Funerary inscription of the first Roman emperor, Augustus

Res Gestae Divi Augusti (contemporaneous and authorised Ancient Greek translation: πράξεις τε καὶ δωρεαὶ Σεβαστοῦ θεοῦ; Eng. The Deeds of the Divine Augustus) is a monumental inscription composed by the first Roman emperor, Augustus, giving a first-person record of his life and accomplishments. The Res Gestae is especially significant because it gives an insight into the image Augustus presented to the Roman people. Various portions of the Res Gestae have been found in modern Turkey. The inscription itself is a monument to the establishment of the Julio-Claudian dynasty that was to follow Augustus.

==Structure==
The text consists of a short introduction, 35 body paragraphs and a posthumous addendum. The paragraphs are conventionally grouped into four sections: political career, public benefactions, military accomplishments and a political statement.

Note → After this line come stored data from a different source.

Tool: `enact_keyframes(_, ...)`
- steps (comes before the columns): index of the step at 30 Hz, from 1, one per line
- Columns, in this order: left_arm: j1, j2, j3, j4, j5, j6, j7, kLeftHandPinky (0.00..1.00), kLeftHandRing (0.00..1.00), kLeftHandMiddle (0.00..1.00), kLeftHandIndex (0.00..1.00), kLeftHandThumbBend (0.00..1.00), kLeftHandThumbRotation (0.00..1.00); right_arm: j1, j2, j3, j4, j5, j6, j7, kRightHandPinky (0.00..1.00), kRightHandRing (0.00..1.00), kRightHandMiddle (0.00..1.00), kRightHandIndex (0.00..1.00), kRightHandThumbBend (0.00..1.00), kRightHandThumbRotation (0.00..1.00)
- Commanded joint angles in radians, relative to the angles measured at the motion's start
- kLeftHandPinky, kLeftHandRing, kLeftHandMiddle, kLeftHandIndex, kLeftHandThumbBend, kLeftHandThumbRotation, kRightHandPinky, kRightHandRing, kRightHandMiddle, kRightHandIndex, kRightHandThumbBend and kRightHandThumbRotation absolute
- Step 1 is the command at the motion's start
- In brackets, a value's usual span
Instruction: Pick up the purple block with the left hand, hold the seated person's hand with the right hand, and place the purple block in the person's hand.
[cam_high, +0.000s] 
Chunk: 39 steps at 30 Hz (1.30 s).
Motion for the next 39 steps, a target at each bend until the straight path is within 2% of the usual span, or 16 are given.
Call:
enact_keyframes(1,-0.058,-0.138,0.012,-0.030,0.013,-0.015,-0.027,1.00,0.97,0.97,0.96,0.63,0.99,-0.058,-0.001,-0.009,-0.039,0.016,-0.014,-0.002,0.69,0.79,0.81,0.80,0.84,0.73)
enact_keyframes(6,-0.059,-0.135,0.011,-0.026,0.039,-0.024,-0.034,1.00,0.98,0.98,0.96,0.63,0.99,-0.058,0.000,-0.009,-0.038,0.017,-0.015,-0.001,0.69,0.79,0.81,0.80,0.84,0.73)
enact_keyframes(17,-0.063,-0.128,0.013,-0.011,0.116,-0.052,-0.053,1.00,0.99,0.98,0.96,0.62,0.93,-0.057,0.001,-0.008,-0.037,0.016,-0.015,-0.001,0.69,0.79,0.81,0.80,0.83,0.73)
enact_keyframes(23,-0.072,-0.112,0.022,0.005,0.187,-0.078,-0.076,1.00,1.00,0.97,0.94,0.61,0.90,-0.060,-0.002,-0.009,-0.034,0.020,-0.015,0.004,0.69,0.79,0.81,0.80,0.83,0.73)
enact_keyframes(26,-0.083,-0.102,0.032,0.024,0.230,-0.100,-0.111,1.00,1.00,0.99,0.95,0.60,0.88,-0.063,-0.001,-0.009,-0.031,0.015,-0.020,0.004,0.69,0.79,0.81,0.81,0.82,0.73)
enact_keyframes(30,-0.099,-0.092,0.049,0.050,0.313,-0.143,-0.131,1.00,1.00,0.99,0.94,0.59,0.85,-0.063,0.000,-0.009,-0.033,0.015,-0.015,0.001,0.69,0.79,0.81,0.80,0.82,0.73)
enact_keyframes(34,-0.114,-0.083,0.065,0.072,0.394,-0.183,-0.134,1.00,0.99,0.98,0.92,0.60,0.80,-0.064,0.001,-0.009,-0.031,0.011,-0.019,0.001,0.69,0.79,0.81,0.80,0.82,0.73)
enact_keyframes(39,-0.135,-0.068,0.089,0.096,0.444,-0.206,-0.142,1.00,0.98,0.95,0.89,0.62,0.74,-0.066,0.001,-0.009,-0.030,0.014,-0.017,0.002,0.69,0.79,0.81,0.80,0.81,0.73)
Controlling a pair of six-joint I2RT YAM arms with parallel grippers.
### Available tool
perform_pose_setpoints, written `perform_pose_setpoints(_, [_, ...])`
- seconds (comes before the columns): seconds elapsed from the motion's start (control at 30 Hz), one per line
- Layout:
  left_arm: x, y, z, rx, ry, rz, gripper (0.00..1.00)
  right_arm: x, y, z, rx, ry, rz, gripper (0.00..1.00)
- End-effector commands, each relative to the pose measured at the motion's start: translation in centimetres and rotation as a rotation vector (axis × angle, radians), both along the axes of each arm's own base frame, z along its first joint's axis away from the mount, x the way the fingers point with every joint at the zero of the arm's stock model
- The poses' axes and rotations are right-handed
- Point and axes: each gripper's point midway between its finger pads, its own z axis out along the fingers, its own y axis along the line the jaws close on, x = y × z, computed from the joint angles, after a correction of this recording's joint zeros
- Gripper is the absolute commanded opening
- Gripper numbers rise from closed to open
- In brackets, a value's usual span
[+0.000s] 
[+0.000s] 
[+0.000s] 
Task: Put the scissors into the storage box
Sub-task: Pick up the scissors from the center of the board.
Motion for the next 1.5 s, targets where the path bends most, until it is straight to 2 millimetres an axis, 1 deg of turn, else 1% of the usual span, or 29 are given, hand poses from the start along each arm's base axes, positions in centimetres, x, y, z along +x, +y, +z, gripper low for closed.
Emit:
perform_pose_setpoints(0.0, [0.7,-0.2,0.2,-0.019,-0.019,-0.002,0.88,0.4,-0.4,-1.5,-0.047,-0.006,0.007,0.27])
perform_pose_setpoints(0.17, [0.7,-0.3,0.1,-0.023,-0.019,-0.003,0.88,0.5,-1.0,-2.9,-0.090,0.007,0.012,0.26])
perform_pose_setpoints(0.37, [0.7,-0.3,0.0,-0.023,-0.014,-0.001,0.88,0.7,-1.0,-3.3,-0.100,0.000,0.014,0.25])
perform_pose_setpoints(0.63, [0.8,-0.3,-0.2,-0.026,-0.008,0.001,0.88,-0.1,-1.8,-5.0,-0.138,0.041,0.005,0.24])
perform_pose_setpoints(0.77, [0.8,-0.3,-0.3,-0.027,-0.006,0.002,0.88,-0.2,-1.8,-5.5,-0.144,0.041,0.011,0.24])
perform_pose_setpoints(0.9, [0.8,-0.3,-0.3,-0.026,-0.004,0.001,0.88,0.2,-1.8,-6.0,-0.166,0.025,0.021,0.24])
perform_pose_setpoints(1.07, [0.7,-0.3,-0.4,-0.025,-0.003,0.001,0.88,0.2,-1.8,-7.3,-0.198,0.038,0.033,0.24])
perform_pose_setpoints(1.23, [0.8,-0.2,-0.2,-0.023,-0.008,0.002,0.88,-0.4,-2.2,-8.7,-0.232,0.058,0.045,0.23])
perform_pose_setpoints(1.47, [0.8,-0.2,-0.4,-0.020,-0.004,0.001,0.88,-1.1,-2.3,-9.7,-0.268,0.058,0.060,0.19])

The first section (paragraphs 2-14) is concerned with Augustus' political career; it records the offices and political honours that he held. Augustus also lists numerous offices he refused to take and privileges he refused to be awarded. The second section (paragraphs 15-24) lists Augustus' donations of money, land and grain to the citizens of Italy and his soldiers, as well as the public works and gladiatorial spectacles that he commissioned. The text is careful to point out that all this was paid for out of Augustus' own funds. The third section (paragraphs 25-33) describes his military deeds and how he established alliances with other nations during his reign. Finally the fourth section (paragraphs 34-35) consists of a statement of the Romans' approval for the reign and deeds of Augustus. The appendix is written in the third person rather than first person used in the previous sections, and is likely not by Augustus himself, but written for the benefit of provincial readers of the text. It summarizes the entire text, lists various buildings that he renovated or constructed and states that Augustus spent 600 million silver denarii (24 million gold aurei) from his own funds during his reign on public projects. Ancient currencies cannot be reliably converted into modern equivalents, but it is clearly more than anyone else in the empire could afford. Augustus consolidated his hold on power by reversing the prior tax policy beginning with funding the aerarium militare with 170 million sesterces of his own money. In order to depict himself as the most generous of all the Romans.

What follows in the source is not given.